上司と自分の力を比較すると4つのパターンに分類できる

・同族型:上司の得意とする力と自分の得意な力が重なるパターン

・相反型:上司と自分の得意な力が重ならないパターン

・極端型:上司の得意な力の偏りが大きく比較が難しいパターン

・劣化型:上司と自分の得意な力が重なっており、上司よりも強いパターン

 ・同族型では共感が得られやすい。しかし、上司を超えることが難しいため、別の力を身に着けると良い。

・相反型では共存がしやすい。しかし、溝ができると埋まらないため、表面的には絶対に対立してはいけない。そして、自分の部下たちを自分色に染めていこう。仮に上司型の部下がいる場合、将来の自分の敵になると思った方がよい

・極端型では自分にできないことをフォローしてくれる。しかし、認められづらい。

・劣化型では高い評価を得られやすい。しかし、嫉妬への対応が必要

 

■上司のタイプに応じた心構えと行動

■経営層に「顔」を売る

・経営層とのつながりを作る上で意識するポイントは、自分自身の商品価値を理解することで、マーケティング手法の「AISAS」がおススメ。

 Attention:存在を知る
 Interest:興味を持つ
 Search:検索する/評判を調べる
 Action:行動する/試してみる
 Share:評判を広める

・上司の上司と繋がるためには、最後のActionとShareに繋がるよう、その前の3つのステップで自分自身をマーケティングすることが重要。

・Action=上司の上司に自分の存在を知ってもらうためには、社内行事や会議などの場を活用する。

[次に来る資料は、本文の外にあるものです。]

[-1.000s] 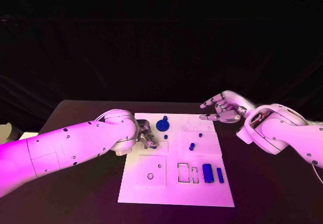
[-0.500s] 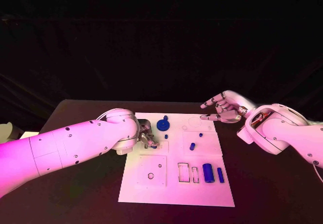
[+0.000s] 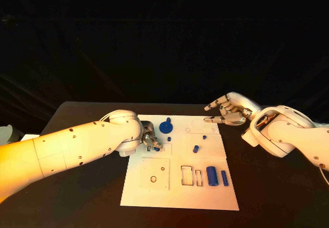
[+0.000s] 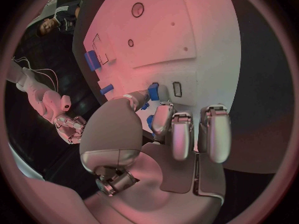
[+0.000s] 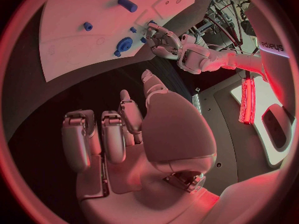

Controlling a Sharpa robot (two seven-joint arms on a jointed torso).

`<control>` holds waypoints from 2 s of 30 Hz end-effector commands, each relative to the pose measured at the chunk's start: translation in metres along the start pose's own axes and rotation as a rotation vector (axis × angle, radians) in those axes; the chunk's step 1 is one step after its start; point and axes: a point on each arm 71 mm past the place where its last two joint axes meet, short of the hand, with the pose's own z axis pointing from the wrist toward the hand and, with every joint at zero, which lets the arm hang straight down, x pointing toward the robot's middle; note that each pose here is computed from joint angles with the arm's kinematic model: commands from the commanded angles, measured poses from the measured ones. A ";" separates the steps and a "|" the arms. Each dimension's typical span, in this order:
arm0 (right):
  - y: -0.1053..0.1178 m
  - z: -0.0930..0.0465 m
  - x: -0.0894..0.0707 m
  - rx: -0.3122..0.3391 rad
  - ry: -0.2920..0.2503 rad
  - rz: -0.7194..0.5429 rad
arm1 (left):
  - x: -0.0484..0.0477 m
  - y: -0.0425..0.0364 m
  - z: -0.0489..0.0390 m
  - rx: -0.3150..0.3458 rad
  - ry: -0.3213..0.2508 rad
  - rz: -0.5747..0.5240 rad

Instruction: Assemble the parts on the task board

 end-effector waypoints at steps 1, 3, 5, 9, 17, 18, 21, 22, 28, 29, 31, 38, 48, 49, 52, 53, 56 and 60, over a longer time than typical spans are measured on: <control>0.001 0.000 0.002 -0.006 0.017 -0.008 | 0.0061 -0.0017 0.0017 0.001 0.040 0.011; 0.001 0.000 0.002 -0.006 0.017 -0.008 | 0.0059 -0.0019 0.0022 0.001 0.040 0.011; 0.001 0.000 0.002 -0.006 0.017 -0.008 | 0.0058 -0.0020 0.0026 0.000 0.041 0.011; 0.001 -0.001 0.002 -0.006 0.018 -0.008 | 0.0057 -0.0021 0.0032 -0.001 0.043 0.013; 0.001 -0.001 0.002 -0.004 0.020 -0.008 | 0.0053 -0.0012 0.0044 -0.005 0.047 0.015; 0.001 -0.001 0.001 -0.004 0.020 -0.008 | 0.0052 -0.0009 0.0045 -0.006 0.047 0.015; 0.001 -0.001 0.001 -0.003 0.019 -0.008 | 0.0049 -0.0001 0.0047 -0.007 0.046 0.014; 0.001 -0.001 0.001 -0.004 0.021 -0.008 | 0.0046 0.0004 0.0047 -0.008 0.045 0.012; 0.001 -0.001 0.002 -0.008 0.026 -0.007 | 0.0027 0.0023 0.0041 -0.007 0.033 -0.002; 0.001 -0.001 0.002 -0.008 0.026 -0.007 | 0.0024 0.0027 0.0039 -0.007 0.031 -0.005; 0.001 -0.001 0.002 -0.007 0.026 -0.007 | 0.0017 0.0038 0.0032 -0.006 0.026 -0.012; 0.000 -0.001 0.001 -0.005 0.022 -0.007 | -0.0015 0.0073 -0.0005 -0.001 0.000 -0.047; -0.002 -0.001 0.001 0.000 0.022 -0.007 | -0.0125 0.0040 -0.0129 0.040 -0.028 -0.122; -0.002 -0.001 0.001 0.001 0.023 -0.007 | -0.0148 0.0038 -0.0149 0.046 -0.026 -0.132; -0.003 -0.001 0.002 0.003 0.024 -0.006 | -0.0246 0.0050 -0.0207 0.058 -0.010 -0.148; -0.004 -0.001 0.002 0.004 0.024 -0.005 | -0.0320 0.0069 -0.0235 0.058 -0.003 -0.144; -0.005 0.000 0.003 0.007 0.026 -0.004 | -0.0520 0.0139 -0.0283 0.046 -0.002 -0.134; -0.006 0.000 0.003 0.010 0.027 -0.003 | -0.0769 0.0259 -0.0288 0.018 -0.013 -0.130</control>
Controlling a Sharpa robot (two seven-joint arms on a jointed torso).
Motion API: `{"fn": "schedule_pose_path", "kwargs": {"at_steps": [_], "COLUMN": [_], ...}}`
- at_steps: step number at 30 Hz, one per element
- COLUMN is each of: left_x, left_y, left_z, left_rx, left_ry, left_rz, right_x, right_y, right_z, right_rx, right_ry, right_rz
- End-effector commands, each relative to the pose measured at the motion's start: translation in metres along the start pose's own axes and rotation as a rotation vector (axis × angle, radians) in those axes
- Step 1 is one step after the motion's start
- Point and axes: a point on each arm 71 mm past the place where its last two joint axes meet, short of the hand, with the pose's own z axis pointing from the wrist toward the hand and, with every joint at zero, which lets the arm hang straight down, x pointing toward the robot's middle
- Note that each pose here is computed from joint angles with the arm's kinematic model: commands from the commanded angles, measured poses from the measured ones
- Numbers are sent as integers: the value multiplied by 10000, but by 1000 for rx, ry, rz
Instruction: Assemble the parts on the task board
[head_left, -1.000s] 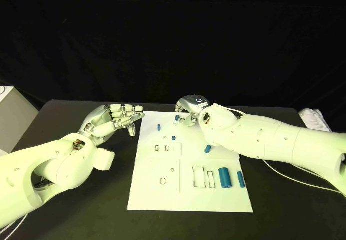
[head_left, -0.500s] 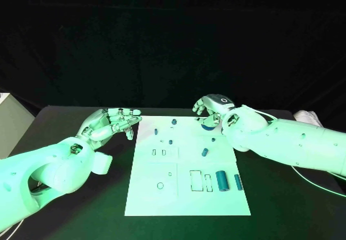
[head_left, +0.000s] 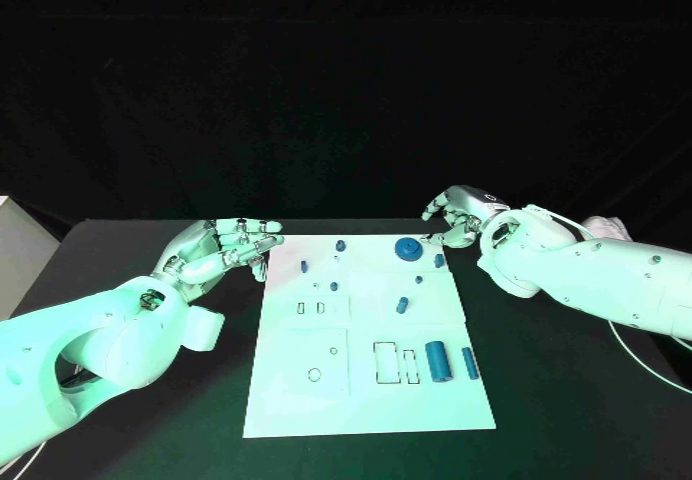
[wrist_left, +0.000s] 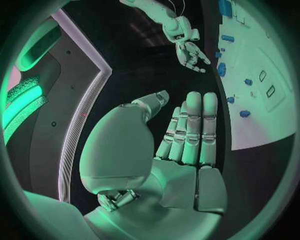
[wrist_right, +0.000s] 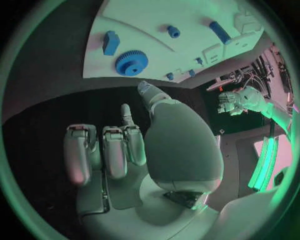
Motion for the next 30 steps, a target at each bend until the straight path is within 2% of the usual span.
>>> {"fn": "schedule_pose_path", "kwargs": {"at_steps": [1, 12, 30], "left_x": [29, 30, 25], "left_y": [-11, -2, 1], "left_z": [13, 25, 25], "left_rx": [5, 3, 0], "left_ry": [26, 28, 27], "left_rz": [-13, -14, -14], "right_x": [81, 249, 340], "right_y": [-40, 37, 96], "right_z": [30, 142, 192], "right_rx": [53, 65, 64], "right_ry": [103, 165, 186], "right_rz": [13, 8, 7]}}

・Interest=上司の上司に興味を持ってもらうには、他の商品と何が違うのかを差別化する必要がある。

・Search=上司の上司による検索に耐える評判をつくることを意識する。

 

自分が他の課長と差別化できる能力とはなんだろうか??
自分の強みとか弱みを考えることはあっても、差別化要因として考えたことはなかったかもしれない。

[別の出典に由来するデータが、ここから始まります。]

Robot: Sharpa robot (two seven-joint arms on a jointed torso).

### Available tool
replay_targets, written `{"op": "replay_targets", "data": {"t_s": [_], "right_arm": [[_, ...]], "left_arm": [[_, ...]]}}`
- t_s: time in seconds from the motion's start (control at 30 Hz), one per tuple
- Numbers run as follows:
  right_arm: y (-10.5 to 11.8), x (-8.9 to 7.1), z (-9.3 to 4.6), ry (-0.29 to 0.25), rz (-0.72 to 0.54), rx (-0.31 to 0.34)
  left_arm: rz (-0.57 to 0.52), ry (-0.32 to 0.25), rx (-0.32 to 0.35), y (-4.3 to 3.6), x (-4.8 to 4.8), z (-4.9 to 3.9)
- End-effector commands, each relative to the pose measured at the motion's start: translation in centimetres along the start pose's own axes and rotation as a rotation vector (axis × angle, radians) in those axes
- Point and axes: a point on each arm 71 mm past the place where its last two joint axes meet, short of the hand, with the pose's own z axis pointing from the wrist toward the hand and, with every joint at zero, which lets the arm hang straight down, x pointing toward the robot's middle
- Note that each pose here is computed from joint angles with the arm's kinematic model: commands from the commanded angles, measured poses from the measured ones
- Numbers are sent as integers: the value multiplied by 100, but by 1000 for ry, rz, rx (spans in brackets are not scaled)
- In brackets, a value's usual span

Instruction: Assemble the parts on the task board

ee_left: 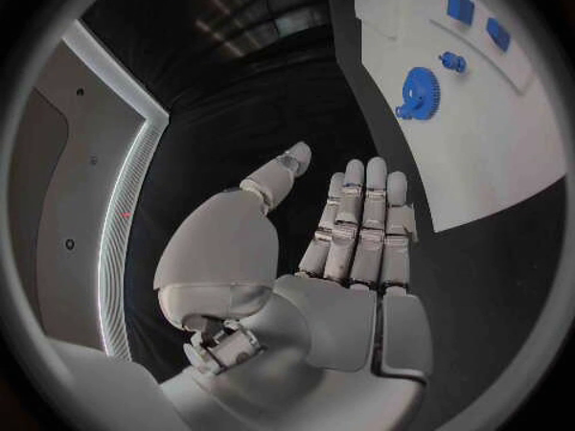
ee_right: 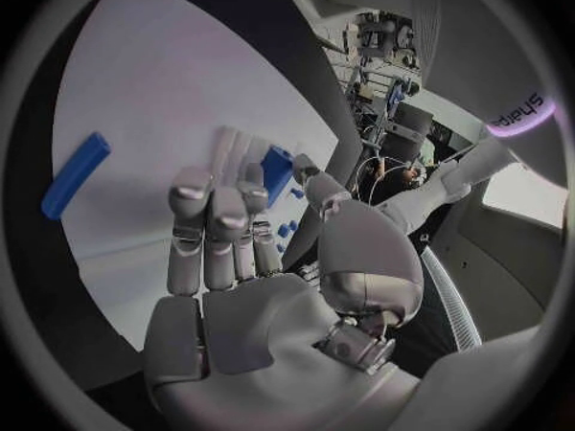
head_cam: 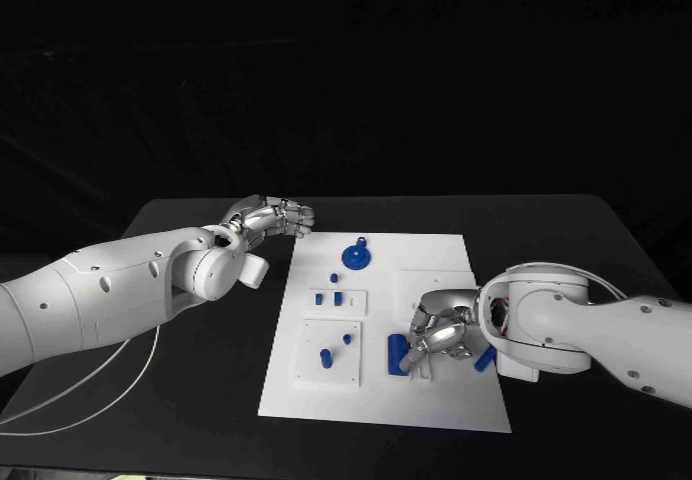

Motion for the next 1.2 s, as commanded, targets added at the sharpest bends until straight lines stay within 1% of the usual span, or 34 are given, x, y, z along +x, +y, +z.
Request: {"op": "replay_targets", "data": {"t_s": [0.03,0.27,0.57,0.67,0.77,0.9,0.97,1.0,1.1,1.13,1.2], "right_arm": [[-26,23,15,28,-35,23],[-50,38,13,44,-44,31],[-43,35,11,33,-39,28],[-49,22,5,13,-29,24],[-63,-3,-10,-22,-9,19],[-115,-29,-104,-73,53,11],[-132,-103,-150,-104,88,6],[-161,-183,-187,-132,108,11],[-317,-351,-270,-175,144,45],[-383,-398,-296,-183,160,62],[-498,-450,-352,-168,188,103]], "left_arm": [[-2,18,7,-9,18,0],[-2,16,5,-7,9,-3],[-1,17,4,-6,9,-4],[0,17,4,-6,8,-3],[-1,18,5,-7,14,-1],[0,15,4,-5,9,0],[0,15,4,-6,12,2],[0,16,5,-7,18,5],[0,19,5,-8,34,10],[-1,20,5,-8,36,11],[-1,21,5,-9,43,15]]}}
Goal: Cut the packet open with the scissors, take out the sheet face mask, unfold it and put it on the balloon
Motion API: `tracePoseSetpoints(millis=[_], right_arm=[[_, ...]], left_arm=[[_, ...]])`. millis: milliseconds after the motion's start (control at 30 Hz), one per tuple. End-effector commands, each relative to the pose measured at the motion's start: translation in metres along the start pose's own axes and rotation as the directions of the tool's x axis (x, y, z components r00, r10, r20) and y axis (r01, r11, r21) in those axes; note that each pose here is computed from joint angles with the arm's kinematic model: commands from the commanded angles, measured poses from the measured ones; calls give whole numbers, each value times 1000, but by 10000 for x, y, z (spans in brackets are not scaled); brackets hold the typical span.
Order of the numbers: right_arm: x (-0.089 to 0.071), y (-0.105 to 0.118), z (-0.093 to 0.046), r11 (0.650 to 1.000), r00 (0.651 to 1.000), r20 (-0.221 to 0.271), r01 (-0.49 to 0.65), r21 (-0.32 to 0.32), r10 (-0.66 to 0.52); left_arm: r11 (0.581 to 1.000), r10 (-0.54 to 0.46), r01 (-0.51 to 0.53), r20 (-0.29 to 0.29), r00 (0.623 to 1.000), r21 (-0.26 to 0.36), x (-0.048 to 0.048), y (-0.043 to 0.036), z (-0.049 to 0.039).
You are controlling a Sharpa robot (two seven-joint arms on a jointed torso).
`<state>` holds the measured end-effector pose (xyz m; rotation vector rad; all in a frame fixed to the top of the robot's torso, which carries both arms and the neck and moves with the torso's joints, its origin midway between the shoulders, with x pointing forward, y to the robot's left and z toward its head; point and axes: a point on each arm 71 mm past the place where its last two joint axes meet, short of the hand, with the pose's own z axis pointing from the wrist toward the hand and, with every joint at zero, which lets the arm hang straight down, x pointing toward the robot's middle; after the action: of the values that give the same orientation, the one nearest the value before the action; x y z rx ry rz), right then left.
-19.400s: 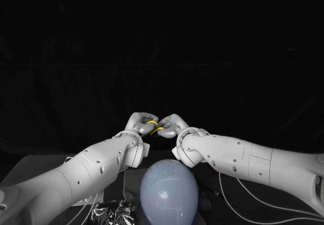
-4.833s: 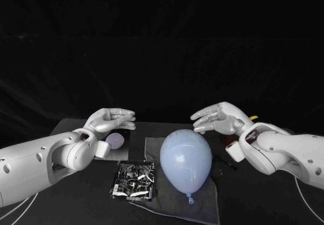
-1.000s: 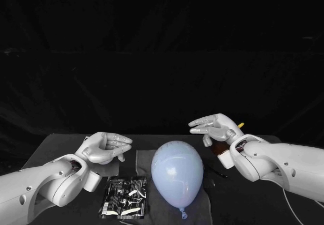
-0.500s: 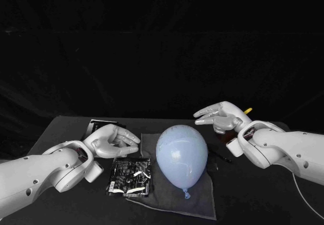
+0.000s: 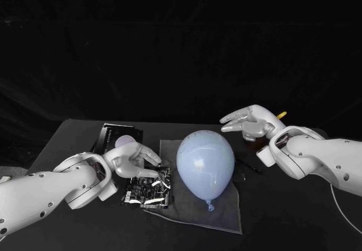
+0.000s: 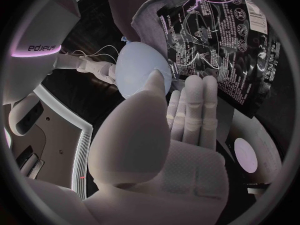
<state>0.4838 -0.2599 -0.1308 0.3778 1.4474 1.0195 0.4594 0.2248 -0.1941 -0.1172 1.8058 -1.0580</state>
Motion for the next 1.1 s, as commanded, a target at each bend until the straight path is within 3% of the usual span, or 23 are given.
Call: tracePoseSetpoints(millis=[33, 433, 833, 1100], right_arm=[[20, 18, 7, 1000, 1000, -11, 22, -8, -22], [34, 24, 12, 1000, 1000, -18, 21, -8, -21], [40, 25, 11, 1000, 1000, -22, 19, -7, -20], [42, 25, 8, 1000, 1000, -25, 18, -5, -18]], left_arm=[[995, 96, -96, -2, 995, -23, 15, 13, 28], [991, 123, -123, 0, 992, -46, 36, 26, 91], [978, 169, -176, -69, 983, -113, 107, 54, 138], [975, 176, -186, -89, 980, -122, 130, 59, 163]])
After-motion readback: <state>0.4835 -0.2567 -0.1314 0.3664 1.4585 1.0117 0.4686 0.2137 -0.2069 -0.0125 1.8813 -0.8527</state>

一番差別化できると思っているのは、新しい事へのチャレンジだろうか?そして、達成させるためにベンダーや他部署を巻き込んで期限までに完遂させてきたことだと思う。

 

第6章 経験を増やすための行動

■人は年齢を重ねるほど新たな経験で成長する

・叱っても人は変わらない。自分で気づくことによってのみ、人は変われる。

・年齢を重ねるほど、新たな経験はかけがえのない財産となる。

・経験は人生の中で唯一増やしていけるもの。(体力・知力は落ちていく)

 

■セルフマネジメントアビリティを身につける

・自分自身の経験を増やすための5つの行動

①月収の5~10%を自分自身に投資する
アーリーアダプターになる
③「また始めてみる」こと・・・20代、30代を振り返って。
④仕事とは別の何かをやり遂げる
⑤人に何かを与える・・・毎日5%の時間を他の誰かのために使う。

 

■つながりの三角形をつくり、ネットワークの中心になる

 ・「弱い繋がり」を「強い繋がり」に変えるために、自分を含めた三角形をつくる。そのための3つの方法。

①人を紹介する
⓶紹介してもらう
③一緒に何かをする

・もっとも手っ取り早いのは一緒に何かをすること。できればビジネス関係が望ましい。より重要なのは、これらの方法を継続することである。

・成長し続けるためには新しいつながりが必ず必要になることを忘れない。